Please output exactly the lines from the one that holds "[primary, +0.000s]" through the final line of the data, and nothing else; leave out any pictures.
(Data extract)
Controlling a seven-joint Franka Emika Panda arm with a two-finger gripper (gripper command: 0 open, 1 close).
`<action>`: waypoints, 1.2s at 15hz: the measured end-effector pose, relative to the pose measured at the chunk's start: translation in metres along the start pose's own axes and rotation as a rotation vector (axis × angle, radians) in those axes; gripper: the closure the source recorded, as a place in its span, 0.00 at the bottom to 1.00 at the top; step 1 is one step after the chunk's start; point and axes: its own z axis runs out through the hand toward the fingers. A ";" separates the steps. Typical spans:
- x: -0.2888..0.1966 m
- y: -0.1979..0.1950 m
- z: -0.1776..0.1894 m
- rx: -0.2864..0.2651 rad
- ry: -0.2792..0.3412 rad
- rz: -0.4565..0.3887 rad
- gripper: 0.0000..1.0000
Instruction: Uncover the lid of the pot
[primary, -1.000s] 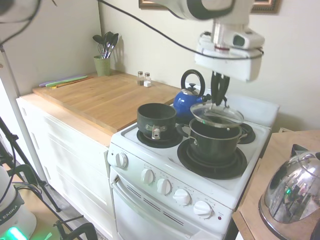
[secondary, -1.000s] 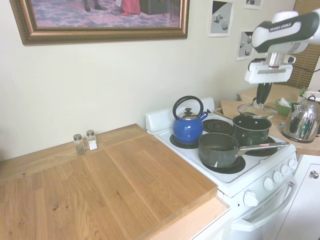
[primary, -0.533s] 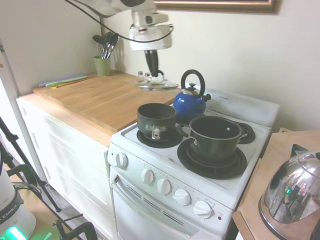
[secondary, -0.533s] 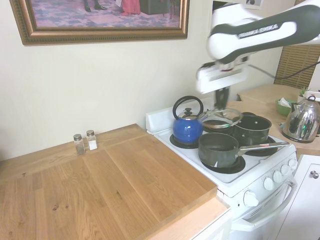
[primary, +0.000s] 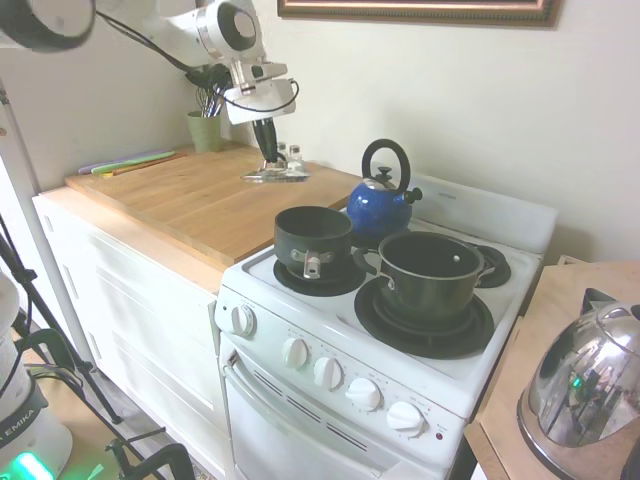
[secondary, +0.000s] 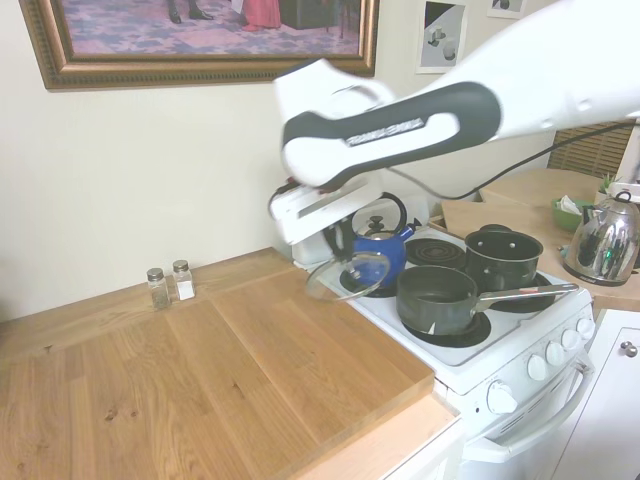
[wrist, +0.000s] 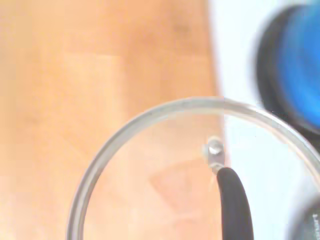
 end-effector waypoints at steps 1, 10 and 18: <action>-0.005 -0.016 0.009 -0.011 -0.006 -0.011 1.00; 0.007 -0.057 0.074 -0.076 -0.054 -0.032 0.00; 0.023 -0.046 0.078 -0.049 -0.149 -0.086 0.00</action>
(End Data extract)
• Response box
[primary, +0.000s] 
[secondary, +0.000s] 
[wrist, +0.000s] 
 end-effector waypoints at steps 1, 10 and 18: <action>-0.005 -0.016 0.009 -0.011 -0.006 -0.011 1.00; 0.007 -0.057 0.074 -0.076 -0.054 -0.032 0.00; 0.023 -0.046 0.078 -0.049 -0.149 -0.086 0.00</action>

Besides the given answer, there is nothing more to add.